ABOUT THIS EXERCISE ▸
Check each line below for the word "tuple", and copy those that have it.

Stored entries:
* * * * * * *
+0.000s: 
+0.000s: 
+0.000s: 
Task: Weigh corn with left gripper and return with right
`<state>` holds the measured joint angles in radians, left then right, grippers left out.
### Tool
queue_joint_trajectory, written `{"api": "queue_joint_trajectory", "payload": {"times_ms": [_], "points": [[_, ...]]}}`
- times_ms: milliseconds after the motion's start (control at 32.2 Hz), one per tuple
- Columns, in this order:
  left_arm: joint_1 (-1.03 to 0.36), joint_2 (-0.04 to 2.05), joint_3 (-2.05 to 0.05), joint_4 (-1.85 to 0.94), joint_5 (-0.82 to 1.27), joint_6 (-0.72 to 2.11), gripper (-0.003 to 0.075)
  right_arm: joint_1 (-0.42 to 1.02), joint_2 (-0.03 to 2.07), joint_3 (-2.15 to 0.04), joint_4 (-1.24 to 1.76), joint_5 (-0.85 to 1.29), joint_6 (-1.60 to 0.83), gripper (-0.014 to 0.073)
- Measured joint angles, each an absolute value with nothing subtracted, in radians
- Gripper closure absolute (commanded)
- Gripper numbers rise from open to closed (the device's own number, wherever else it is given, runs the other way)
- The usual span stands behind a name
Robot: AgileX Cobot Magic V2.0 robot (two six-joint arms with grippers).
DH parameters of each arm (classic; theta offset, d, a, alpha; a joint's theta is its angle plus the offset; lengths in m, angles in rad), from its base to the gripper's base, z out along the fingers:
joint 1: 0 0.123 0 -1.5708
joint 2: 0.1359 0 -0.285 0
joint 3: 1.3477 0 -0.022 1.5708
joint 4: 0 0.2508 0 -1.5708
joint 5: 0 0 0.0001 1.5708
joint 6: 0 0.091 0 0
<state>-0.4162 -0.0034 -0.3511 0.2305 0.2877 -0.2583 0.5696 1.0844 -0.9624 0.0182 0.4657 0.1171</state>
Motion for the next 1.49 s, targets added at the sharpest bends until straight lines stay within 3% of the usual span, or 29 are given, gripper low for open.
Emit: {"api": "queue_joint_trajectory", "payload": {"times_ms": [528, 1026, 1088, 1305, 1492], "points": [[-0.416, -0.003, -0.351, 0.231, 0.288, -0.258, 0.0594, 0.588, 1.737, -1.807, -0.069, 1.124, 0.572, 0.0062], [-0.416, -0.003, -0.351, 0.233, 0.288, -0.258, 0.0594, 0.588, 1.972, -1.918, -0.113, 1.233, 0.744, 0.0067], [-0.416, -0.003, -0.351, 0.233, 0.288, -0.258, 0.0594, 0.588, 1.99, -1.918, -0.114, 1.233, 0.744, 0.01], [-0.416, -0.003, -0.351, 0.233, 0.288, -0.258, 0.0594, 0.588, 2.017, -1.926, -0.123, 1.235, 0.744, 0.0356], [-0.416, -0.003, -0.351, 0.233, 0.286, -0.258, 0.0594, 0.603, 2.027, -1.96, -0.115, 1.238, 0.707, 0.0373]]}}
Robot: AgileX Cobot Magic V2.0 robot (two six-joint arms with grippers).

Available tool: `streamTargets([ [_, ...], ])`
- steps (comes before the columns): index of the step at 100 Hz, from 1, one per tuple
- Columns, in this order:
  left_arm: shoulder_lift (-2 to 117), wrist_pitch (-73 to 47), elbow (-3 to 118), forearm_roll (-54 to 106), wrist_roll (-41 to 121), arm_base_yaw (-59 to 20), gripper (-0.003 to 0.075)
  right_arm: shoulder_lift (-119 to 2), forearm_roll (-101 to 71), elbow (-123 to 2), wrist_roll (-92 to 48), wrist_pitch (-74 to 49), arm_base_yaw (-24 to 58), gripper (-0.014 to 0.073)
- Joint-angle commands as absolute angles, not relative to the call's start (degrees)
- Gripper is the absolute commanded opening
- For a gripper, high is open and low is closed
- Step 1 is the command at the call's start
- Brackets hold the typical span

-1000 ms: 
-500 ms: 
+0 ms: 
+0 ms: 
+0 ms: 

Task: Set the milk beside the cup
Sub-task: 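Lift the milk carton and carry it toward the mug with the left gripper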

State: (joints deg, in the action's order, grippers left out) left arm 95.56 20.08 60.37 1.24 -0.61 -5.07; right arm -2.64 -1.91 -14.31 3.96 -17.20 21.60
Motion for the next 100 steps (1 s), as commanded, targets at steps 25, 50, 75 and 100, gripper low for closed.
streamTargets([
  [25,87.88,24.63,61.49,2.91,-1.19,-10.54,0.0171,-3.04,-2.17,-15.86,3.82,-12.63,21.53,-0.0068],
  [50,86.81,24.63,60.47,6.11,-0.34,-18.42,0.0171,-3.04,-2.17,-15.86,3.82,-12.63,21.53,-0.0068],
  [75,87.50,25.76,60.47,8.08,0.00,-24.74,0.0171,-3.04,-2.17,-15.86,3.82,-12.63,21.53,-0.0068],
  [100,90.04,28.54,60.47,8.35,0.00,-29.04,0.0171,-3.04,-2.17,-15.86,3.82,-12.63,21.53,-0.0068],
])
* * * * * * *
RESULT BELOW ▸
- times_ms: milliseconds after the motion's start (control at 32.2 Hz), one per tuple
- steps (comes before the columns): index of the step at 100 Hz, from 1, one per tuple

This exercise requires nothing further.